** Opening EXCERPTED RECORDS block **

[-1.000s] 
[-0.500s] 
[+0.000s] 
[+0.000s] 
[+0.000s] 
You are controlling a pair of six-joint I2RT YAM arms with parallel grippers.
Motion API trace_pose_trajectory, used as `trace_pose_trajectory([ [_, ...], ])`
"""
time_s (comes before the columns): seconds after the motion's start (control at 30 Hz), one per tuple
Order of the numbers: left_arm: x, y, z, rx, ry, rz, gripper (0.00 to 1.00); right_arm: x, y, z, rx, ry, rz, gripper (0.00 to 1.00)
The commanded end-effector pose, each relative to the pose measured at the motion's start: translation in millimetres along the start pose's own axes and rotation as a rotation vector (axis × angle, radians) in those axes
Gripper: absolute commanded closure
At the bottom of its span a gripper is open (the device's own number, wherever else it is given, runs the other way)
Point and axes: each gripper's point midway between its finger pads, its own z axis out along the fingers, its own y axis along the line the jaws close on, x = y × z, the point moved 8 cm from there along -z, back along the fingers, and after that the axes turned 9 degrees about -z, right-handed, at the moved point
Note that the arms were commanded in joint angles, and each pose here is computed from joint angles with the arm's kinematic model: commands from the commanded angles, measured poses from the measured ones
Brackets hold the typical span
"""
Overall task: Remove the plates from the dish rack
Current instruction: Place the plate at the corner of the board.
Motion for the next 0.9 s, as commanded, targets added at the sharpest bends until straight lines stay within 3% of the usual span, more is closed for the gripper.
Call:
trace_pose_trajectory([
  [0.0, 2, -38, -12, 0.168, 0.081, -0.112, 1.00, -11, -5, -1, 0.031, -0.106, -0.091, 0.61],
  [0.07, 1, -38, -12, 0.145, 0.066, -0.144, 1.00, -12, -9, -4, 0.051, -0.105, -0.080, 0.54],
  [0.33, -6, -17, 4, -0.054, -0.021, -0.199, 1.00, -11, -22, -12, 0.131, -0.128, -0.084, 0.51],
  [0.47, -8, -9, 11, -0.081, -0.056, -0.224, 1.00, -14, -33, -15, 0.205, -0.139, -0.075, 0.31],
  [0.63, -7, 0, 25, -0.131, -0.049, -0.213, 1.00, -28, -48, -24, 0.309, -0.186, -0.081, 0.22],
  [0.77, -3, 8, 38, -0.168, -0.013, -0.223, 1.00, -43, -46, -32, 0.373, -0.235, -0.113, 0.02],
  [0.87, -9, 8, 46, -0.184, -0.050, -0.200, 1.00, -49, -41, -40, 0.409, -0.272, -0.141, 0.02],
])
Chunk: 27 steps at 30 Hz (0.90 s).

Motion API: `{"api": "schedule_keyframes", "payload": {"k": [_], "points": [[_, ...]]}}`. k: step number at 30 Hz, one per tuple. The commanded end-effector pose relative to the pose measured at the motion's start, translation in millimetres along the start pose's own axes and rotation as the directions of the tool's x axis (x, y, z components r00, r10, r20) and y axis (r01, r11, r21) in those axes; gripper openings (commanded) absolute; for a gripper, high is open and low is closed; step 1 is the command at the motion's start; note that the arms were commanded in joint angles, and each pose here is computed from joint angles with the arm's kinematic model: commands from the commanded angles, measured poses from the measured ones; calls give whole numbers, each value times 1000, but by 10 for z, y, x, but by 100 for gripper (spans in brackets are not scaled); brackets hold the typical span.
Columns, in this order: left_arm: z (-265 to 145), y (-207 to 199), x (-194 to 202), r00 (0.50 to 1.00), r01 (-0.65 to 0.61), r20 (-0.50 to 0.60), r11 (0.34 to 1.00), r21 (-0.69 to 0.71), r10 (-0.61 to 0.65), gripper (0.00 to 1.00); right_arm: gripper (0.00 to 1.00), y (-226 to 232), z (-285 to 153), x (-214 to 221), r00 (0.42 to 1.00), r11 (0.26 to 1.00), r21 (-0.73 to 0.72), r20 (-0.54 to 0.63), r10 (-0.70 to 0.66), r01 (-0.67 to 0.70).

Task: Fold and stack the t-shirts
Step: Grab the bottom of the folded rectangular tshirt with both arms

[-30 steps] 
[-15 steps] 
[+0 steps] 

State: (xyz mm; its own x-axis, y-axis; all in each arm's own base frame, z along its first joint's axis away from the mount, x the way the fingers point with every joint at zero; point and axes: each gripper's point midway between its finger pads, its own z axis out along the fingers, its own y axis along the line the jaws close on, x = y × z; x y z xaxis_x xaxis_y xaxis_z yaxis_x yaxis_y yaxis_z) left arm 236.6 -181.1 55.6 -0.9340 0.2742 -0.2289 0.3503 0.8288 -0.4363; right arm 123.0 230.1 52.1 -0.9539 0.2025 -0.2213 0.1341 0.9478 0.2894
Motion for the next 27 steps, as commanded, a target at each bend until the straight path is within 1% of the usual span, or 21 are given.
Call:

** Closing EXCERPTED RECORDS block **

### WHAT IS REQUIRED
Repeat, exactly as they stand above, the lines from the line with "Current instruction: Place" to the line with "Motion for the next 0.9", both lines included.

### SOLVED EXERCISE
Current instruction: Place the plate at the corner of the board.
Motion for the next 0.9 s, as commanded, targets added at the sharpest bends until straight lines stay within 3% of the usual span, more is closed for the gripper.

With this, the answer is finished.